To finance big purchases like a car or a motorbike, you sometimes have to resort to credits. The accumulation of conventional credits as renewable has negative consequences since the debt ratio is increasing. An excessively high debt ratio reduces purchasing power. Consequence: the indebted home is caught in the throat can no longer properly meet his personal needs. Is there a way out of this infernal spiral?
Manage your monthly budget
When you have trouble finishing the end of the month, it is imperative to look for solutions to increase your income while reducing your expenses. This research starts with the management of its budget. It is necessary to try a maximum to set a monthly budget to respect. One can, for example, restrict a few months their food budget as the budget for recreation. It can also seek savings on its various insurance ( home insurance, insurance for vehicles ). Unfortunately, with a debt ratio close to 33%, these little ideas for savings are not enough.
Turn to financial organizations
Financial organizations are at your side. They propose to accompany you in your project by offering you a financial product ; the redemption of credits.
The redemption of credits: what is it? Credit or banking institutions believe that holding a single credit in one agency allows indebted households to better manage their budgets. In fact, to put this idea into practice, they offer the possibility of collecting all conventional credits ( auto loans, personal loans… ), revolving credits ( revolving credits with store cards ) as well as unpaid and bank overdrafts in a single loan. This is the very principle of redemption of credits.
Some financial organizations specialize in the renegotiation of real estate loans. Others simply suggest consolidating consumer credit. It is therefore necessary to analyze your situation by carrying out a statement of your finances before opting for this financial solution.
What are the advantages of buying back credits?
The redemption of credits has a real positive impact on the budget of an indebted household. It will allow:
- To have a single monthly payment to repay (except the monthly installment of the mortgage) to a single organization. Mechanically, budget management is simplified.
- To have a new loan at a single rate. The rate as well as the duration of the new loan are defined in the loan offer.
- To have a lower monthly payment. The duration of the loan is extended which reduces the amount of the monthly payment.
- To have a debt ratio that decreases.
- To regain purchasing power and to live better.
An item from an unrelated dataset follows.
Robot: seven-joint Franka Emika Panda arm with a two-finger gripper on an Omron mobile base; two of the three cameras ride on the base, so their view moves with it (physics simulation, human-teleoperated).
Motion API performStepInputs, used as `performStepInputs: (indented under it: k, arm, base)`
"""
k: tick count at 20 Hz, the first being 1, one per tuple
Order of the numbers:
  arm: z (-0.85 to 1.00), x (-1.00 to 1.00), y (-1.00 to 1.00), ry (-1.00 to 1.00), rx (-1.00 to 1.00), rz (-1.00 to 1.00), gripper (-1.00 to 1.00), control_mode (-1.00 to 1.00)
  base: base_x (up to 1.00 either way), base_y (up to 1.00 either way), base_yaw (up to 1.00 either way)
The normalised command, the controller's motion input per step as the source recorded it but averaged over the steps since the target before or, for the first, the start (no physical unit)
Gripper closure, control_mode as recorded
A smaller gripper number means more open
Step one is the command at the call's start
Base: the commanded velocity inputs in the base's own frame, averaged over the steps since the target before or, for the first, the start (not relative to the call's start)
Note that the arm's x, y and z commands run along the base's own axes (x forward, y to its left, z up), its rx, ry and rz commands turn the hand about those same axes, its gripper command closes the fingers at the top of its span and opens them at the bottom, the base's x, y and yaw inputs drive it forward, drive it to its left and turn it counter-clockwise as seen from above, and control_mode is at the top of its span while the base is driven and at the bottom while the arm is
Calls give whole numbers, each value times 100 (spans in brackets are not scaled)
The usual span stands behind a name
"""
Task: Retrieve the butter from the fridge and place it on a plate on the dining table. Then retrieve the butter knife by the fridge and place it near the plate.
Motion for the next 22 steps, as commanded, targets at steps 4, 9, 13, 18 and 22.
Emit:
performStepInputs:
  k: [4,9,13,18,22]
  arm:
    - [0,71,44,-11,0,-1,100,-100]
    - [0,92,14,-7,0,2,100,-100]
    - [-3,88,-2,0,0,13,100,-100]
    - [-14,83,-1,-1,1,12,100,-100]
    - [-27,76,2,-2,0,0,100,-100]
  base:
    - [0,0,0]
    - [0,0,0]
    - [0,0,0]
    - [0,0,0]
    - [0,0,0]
Using a purchase of its consumer credit also allows to open rights to a new loan to finance another project ( loan for work or to buy a vehicle… ). In this case, the new credit is incorporated in the amount of the redemption of the credits.
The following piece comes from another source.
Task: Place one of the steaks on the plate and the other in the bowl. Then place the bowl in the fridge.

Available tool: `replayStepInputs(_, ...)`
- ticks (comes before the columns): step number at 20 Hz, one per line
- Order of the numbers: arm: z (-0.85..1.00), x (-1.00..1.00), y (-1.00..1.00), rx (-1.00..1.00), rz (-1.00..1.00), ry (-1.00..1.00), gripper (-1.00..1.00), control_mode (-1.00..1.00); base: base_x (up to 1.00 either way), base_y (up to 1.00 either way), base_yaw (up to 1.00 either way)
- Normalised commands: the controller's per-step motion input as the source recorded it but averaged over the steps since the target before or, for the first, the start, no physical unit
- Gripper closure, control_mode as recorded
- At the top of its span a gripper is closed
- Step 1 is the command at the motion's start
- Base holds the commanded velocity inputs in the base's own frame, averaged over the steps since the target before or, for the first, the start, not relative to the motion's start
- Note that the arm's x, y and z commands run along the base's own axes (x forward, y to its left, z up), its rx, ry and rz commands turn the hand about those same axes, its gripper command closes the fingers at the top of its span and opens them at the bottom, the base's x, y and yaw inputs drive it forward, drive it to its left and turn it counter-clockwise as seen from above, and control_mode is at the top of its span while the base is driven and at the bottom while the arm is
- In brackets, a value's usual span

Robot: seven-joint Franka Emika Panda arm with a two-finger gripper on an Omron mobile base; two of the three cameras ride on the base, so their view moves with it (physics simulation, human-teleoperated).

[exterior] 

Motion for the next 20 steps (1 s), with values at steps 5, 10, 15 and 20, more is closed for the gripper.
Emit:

Be careful however, it is advisable to no longer use consumer credit after having bought a loan at risk of falling into debt.
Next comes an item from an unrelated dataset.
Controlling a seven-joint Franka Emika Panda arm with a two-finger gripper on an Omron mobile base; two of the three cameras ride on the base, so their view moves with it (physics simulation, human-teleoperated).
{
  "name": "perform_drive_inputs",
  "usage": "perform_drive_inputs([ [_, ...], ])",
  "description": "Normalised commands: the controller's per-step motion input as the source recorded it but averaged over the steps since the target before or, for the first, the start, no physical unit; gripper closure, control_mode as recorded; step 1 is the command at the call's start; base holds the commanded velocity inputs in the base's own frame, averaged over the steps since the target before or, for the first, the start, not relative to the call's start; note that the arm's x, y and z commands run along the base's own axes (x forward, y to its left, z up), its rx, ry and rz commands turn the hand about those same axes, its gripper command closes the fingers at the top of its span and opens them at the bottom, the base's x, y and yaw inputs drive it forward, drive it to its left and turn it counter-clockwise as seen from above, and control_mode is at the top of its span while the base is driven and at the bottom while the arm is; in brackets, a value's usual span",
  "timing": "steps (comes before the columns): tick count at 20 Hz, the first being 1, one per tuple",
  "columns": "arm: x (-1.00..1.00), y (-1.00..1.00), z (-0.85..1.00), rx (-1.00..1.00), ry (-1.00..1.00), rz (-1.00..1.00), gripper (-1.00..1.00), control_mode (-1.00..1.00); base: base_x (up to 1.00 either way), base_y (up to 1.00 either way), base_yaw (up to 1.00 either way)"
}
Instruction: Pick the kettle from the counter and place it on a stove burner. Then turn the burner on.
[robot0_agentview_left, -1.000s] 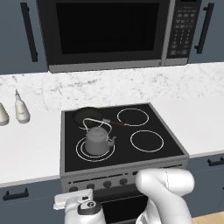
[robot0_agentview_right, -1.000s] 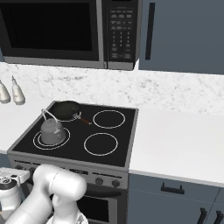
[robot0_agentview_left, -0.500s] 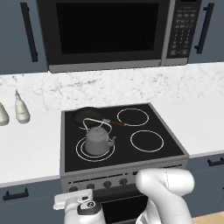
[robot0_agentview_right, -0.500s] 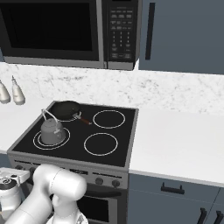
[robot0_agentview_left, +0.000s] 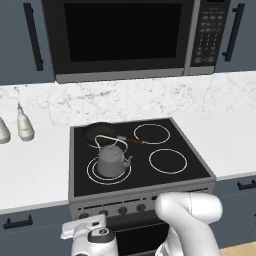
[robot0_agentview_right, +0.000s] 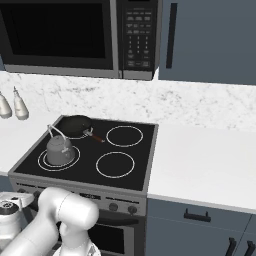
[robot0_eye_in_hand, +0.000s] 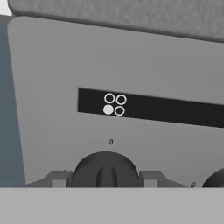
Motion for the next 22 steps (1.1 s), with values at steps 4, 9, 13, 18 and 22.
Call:
perform_drive_inputs([
  [4,-0.09,-0.02,0.00,-0.15,0.04,0.00,1.00,-1.00,0.00,0.00,0.00],
  [9,0.00,-0.01,-0.06,-0.14,0.00,0.00,1.00,-1.00,0.00,0.00,0.00],
  [13,-0.04,-0.03,-0.16,-0.13,-0.01,0.00,1.00,-1.00,0.00,0.00,0.00],
  [18,-0.03,-0.03,-0.22,-0.16,-0.05,0.00,1.00,-1.00,0.00,0.00,0.00],
  [22,0.00,-0.09,-0.23,-0.17,-0.05,0.00,1.00,-1.00,0.00,0.00,0.00],
])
Who can be eligible for a buyback?
The agreement to buy back credits will depend essentially on the level of indebtedness of the applicant. To do this, the advisor will determine his solvency from the resources of the home and expenses. It is only after having made calculations that he can refuse the application or open this right. For indicative purposes, the debt ratio must be less than 40% to benefit from a redemption of credits.
Solvency is not the only condition. The financial expert will also analyze the professional situation and the personal situation. In fact, it is easier to get a buy back credit when you are hired and if you are under 60 years old.
Finally, note that households registered in the Banque de France can benefit from this system provided they are filed for incidents of refund of credits.